Opinion: Transparency in government is a requirement

Times-Call (Longmont): I’ve been asked about the increasing lack of civility among City Council members. I thought it would be a good idea to let everyone know what was going on that allowed such a turn to take place and what I think it will take to end the discord.

First, how did we get here? Every two years we elect council members. My first two years on council now seem like Camelot. We had council members from both sides of the aisle and we debated the issues with one another, sometimes with great zeal. But at the end of the debate, we respected each other’s differences and moved on.

The second two years were less congenial. The makeup of the council mostly kept its balance, but not always the civil tone.
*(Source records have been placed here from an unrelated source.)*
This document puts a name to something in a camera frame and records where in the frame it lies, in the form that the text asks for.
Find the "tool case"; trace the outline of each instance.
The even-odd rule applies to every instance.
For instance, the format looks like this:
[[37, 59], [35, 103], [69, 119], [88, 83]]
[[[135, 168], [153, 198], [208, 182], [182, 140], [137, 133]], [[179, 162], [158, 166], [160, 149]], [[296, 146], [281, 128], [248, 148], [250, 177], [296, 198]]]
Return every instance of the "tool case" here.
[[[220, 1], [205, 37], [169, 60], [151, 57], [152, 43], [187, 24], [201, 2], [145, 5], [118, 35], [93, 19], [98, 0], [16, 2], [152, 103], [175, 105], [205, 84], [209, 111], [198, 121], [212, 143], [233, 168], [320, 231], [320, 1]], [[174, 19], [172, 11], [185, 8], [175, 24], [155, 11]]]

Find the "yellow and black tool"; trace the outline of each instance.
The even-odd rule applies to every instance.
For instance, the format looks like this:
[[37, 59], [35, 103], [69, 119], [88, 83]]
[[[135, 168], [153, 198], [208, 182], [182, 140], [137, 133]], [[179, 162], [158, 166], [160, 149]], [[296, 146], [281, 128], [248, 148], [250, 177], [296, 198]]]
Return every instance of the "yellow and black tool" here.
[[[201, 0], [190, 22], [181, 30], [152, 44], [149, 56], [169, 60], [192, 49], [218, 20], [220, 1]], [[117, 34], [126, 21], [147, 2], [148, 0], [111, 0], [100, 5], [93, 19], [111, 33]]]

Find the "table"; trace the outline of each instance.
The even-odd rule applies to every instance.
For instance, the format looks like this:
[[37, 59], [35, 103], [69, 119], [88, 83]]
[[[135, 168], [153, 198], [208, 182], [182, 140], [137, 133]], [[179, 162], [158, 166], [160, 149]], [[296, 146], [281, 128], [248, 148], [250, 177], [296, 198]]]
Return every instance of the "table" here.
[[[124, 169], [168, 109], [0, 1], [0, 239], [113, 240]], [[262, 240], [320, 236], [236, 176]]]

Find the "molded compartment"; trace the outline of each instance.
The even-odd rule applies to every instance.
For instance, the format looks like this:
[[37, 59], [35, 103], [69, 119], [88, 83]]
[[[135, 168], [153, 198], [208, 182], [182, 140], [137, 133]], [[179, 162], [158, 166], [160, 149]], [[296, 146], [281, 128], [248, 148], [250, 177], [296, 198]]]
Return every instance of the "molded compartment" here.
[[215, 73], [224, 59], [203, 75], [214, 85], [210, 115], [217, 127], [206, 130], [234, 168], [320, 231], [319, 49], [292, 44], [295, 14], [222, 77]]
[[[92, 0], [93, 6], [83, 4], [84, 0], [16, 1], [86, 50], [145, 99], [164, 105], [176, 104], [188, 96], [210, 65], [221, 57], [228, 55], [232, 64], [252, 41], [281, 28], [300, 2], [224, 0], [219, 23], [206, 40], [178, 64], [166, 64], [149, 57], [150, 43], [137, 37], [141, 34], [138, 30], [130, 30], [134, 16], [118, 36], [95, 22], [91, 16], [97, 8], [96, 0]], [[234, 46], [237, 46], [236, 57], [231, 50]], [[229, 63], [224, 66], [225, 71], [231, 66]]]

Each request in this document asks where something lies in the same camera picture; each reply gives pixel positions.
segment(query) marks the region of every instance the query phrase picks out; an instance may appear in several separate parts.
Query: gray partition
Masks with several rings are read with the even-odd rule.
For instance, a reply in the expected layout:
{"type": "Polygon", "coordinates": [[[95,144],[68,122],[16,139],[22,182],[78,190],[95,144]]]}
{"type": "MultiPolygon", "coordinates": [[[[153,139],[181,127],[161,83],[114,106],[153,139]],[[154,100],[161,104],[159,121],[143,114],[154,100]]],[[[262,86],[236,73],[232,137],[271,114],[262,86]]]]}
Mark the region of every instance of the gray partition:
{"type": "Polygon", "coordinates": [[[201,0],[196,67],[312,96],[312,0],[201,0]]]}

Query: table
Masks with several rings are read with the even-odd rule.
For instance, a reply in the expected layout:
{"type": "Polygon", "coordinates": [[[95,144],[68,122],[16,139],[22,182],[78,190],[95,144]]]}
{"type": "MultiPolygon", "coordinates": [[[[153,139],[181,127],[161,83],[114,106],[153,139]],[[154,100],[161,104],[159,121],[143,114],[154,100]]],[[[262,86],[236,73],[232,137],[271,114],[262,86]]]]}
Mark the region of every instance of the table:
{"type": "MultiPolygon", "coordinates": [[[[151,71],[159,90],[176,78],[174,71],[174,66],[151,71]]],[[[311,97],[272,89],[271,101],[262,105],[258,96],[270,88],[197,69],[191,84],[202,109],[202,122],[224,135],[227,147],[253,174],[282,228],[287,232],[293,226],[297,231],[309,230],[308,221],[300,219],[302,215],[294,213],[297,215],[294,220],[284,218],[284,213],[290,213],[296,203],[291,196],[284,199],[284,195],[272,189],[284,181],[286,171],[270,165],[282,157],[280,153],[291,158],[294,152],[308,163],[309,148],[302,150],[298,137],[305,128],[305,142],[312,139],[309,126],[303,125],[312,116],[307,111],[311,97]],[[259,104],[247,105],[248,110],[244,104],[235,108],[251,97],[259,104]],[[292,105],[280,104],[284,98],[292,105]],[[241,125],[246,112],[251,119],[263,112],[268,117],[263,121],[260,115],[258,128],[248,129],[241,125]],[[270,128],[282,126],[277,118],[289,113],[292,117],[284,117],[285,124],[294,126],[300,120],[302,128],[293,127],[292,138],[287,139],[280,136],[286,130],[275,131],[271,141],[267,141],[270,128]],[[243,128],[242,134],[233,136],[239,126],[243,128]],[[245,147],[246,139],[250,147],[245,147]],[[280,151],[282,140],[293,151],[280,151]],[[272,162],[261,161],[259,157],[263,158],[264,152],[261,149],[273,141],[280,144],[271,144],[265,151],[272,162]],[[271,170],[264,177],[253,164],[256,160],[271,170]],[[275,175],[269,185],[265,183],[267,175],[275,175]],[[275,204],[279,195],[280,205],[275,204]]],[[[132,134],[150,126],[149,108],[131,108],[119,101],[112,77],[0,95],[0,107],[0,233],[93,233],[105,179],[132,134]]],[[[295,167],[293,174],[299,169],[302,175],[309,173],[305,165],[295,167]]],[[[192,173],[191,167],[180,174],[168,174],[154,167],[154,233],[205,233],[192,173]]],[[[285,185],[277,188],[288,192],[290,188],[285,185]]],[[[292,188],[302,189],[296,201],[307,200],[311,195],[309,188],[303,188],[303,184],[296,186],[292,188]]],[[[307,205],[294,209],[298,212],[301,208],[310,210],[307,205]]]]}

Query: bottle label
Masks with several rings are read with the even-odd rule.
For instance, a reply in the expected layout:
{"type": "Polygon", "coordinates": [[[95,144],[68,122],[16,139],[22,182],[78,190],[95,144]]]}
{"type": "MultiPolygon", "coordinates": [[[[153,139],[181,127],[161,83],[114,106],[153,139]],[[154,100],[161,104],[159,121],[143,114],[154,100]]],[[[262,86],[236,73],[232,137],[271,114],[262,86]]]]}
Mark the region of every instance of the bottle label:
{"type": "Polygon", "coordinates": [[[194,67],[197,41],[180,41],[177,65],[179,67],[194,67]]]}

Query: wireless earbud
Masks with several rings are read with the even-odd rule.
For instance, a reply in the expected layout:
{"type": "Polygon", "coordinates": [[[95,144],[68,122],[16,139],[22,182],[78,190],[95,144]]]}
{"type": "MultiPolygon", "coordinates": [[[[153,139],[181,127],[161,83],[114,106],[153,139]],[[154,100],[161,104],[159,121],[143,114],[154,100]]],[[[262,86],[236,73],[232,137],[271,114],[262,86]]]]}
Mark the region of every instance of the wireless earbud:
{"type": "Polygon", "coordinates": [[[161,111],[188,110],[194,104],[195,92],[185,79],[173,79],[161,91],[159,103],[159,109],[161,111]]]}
There was less listening and less compromise. Ideology began to invade politics even at our city council level.

In the last city election, the situation got worse, much worse. A new council member didn’t learn the rules, or if she did, she ignored them. Our rules of procedure were written so that we conduct our business in an orderly, transparent and civil manner. If one continually breaks those rules, the rest of council will be keen to point it out — in a passionate manner.

ouncil member Bagley received an email from a citizen recently that contained an email string that included council member Peck, who used her personal email account. The emails in question concerned a meeting council member Peck attended about the development at Hover Street and Pike Road. The information in the email had disparaging remarks and inaccuracies about council members, city staff and the development process. It was disturbing on many levels.